Let’s start with a quiz.
Q. When did you first meet the Silversun Pickups?
a) Ah, not too long ago – somewhere between now and Swoon. We’re just getting to know each other. b) Ages, eons, forever and ever, I’ve been with them from the start, man, I am a TrueFan™ of the Silversun Pickups
All those who answered ‘b’ step forward, you have qualified for the next round.
Q. Define ‘ages, eons, forever and ever,’ and ‘the start’
a) Right from their first release, bro!
Don’t call me bro. Which first release?
a) Carnavas,, obvs. Are you just using us to research this review you’re writing because bro (oi!) they have this thing called the internet now and on it there’s this other thing called Goo- b) Pikul
Good work, the right answer IS in fact b) Pikul and for that, you are crowned an SSPU TrueFan™. a)-answerers, don’t take this wrong way, for I am one of you. I got to tasting Pikul after I’d ruminated over Carnavas for several months.
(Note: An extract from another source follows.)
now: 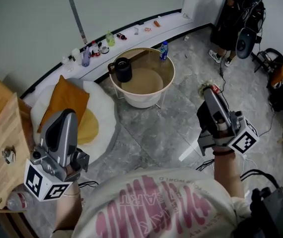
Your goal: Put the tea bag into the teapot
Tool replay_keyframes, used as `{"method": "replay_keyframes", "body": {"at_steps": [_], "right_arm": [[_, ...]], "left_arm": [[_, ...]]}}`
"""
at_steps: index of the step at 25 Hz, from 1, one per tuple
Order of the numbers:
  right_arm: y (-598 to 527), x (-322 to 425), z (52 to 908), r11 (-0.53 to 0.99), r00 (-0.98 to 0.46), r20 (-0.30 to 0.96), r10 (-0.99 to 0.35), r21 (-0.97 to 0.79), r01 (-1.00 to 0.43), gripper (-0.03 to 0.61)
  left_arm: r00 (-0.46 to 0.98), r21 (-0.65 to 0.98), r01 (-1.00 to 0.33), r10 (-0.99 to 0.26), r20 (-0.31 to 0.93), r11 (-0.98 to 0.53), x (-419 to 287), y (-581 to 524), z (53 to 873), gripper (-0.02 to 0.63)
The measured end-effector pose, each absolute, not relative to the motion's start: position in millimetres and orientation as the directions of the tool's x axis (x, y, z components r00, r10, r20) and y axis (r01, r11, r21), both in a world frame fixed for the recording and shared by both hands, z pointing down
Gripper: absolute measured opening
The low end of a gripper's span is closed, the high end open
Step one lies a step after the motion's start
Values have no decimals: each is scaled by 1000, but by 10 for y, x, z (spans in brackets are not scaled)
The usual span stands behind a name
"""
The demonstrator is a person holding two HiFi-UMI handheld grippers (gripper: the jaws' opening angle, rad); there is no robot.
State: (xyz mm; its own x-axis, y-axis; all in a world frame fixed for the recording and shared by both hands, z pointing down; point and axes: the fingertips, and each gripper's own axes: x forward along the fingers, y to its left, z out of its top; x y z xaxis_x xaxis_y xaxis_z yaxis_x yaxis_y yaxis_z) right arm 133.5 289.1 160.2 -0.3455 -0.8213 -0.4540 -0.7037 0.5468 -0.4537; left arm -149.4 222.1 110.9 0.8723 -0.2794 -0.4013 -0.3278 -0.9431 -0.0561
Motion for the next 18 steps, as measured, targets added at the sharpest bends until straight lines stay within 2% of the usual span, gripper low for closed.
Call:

If albums were the chewed up bits of gum on the back of a bedpost, then Carnavas is the wad of Doublemint that you keep going back to for how it never loses its flavour.
I didn’t think anything could beat Carnavas and, sure enough, when it was released Swoon didn’t. A fine album – 'Draining' soundly defeats its Carnavas-soulmate ‘Waste it On’, but Swoon lacked the level of stickiness of its predecessor. That quality of chewed up gum to superglue itself to everything it comes into contact with and not budge till you scrub it off with peanut butter (handy hint for if you’ve ever got gum in your hair).
What of Neck of the Woods, then? Does it stack up? Not really. Is it a step down? Well, It doesn’t quite have the moreishness that defines most of Carnavas and some of Swoon - apart from ‘Bloody Mary (Nerve Endings)’ and ‘Gun-Shy Sunshine’. The latter is both familiar and unique, with a fabulously nostalgic bassline that I will almost (but not quite) pay you to place. It’s probably the most experimental (and traditional) SSPU get on the entire album, and they succeed supremely.
Meanwhile, ‘Bloody Mary’ is without doubt the best track on the album and I say that without a ‘views subject to change’ disclaimer. I would stand by my word even if I wasn’t ever so slightly swayed by the borrowing of The Radio Dept's ‘Against the Tide’. It’s an excellent blend of the Pickups’ two styles – beat-driven mellow and beat-driven noise. In my mind, the rest of the album exists only in relation to this song.
‘Busy Bees’ right after it nicks the start of ‘Waste it On’/’Draining’ - a feature that steals some of the charm from the intro, but that a Nineties pop-rock chorus remedies. Then ‘Mean Spirits’ comes on and, in the wake of ‘Busy Bees’ provides you with the explanation as to why this album lacks the On Repeat ingredient that oozed out of Carnavas and was delicately glazed over Swoon. The strength of the songs on Neck of the Woods lies midway through them.
The openings of the tracks on this album come across, in turn, severe, sluggish, or samey. Even ‘Bloody Mary’ suffers from the affliction – a slow but not suspenseful build-up leads you to the juicy centre of the track (chewing gum analogy gone far enough? Yeah, I think so). ‘Simmer’ and ‘The Pit’ are the same – you can hear how the band has matured in the chorus. They’re experimenting far more with their vocal and instrumental arrangements than they did on Carnavas or Swoon, but you really have to make it through an iffy opening and, not as often, tolerate a forgettable or superfluous outro to enjoy each one. It’s a shame, because the ‘meat’ of each track is worth your attention. If you could lop off the start and the end at about 20 seconds on each side and just make the tracks fade in and out, you’d potentially have an album with the stickiness of Carnavas.
It’s the trouble with a good debut album, you know. You’re always going to be compared to it. For my numerous mentions of Carnavas , I do apologise. Neck of the Woods on its own is a good album, sure, but sabotages itself by giving us less to latch on to. The hooks leave our minds quickly, erased by distracting closers, and disappointing starts. However, I do suggest you buy it and perform a slight lobotomy on the tracks with Audacity. A snip here, a clip there – you’ll be left with a far more enjoyable recording.